▶ [How to complete this task] Wherever the line with "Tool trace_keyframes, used" sits in the listing below, transcribe from it up to and including the line with "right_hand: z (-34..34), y", exactly, and leave the remaining lines out.

● ● ● ● ● ● ●

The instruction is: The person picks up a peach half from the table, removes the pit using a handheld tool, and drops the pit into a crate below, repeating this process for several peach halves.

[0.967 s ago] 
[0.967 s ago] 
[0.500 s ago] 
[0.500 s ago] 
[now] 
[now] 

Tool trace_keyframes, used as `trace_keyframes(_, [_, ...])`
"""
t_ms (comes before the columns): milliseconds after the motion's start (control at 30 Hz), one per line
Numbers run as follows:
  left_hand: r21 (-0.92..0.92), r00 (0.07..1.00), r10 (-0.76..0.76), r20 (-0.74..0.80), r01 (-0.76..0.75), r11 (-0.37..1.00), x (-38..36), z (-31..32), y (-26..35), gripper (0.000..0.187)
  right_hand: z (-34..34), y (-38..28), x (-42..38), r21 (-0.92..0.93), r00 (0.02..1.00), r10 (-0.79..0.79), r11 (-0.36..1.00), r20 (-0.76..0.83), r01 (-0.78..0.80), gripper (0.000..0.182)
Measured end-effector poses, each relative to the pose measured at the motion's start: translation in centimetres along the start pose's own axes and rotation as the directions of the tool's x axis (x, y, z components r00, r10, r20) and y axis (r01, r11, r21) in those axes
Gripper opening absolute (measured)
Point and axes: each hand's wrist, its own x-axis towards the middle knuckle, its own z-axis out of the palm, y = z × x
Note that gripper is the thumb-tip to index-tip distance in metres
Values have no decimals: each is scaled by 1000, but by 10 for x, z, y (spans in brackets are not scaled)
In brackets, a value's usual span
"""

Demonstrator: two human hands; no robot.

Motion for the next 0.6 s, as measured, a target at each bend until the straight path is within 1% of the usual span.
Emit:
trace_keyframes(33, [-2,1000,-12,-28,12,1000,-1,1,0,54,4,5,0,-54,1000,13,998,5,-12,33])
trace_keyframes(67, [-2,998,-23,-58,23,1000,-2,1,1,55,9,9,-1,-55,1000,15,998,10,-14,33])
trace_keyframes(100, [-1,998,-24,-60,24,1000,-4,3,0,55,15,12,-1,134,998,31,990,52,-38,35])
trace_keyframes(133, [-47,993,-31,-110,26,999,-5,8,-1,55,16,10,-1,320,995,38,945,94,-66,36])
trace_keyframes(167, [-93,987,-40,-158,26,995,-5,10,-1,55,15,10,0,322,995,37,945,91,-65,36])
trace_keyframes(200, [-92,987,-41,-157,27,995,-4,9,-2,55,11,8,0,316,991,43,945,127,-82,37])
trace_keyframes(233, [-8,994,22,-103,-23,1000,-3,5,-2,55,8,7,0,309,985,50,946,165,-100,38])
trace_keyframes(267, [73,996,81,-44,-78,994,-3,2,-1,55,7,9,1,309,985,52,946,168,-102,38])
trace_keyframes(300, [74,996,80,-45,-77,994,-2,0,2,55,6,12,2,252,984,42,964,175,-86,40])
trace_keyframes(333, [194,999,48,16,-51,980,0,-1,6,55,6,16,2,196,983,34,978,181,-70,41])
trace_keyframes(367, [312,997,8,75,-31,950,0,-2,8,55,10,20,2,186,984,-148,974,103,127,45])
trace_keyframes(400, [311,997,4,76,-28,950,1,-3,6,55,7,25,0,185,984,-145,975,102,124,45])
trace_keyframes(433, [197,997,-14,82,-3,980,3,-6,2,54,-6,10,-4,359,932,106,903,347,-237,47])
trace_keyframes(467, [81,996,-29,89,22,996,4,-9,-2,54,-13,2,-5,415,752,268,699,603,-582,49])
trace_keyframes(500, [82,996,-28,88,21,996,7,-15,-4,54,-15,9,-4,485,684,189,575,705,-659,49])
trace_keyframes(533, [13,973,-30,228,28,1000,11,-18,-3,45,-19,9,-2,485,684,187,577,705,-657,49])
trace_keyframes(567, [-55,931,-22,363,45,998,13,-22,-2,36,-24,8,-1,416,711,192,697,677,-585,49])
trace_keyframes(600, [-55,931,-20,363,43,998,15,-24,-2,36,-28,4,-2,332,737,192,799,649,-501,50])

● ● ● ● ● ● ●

▶ [Completed task]
Tool trace_keyframes, used as `trace_keyframes(_, [_, ...])`
"""
t_ms (comes before the columns): milliseconds after the motion's start (control at 30 Hz), one per line
Numbers run as follows:
  left_hand: r21 (-0.92..0.92), r00 (0.07..1.00), r10 (-0.76..0.76), r20 (-0.74..0.80), r01 (-0.76..0.75), r11 (-0.37..1.00), x (-38..36), z (-31..32), y (-26..35), gripper (0.000..0.187)
  right_hand: z (-34..34), y (-38..28), x (-42..38), r21 (-0.92..0.93), r00 (0.02..1.00), r10 (-0.79..0.79), r11 (-0.36..1.00), r20 (-0.76..0.83), r01 (-0.78..0.80), gripper (0.000..0.182)

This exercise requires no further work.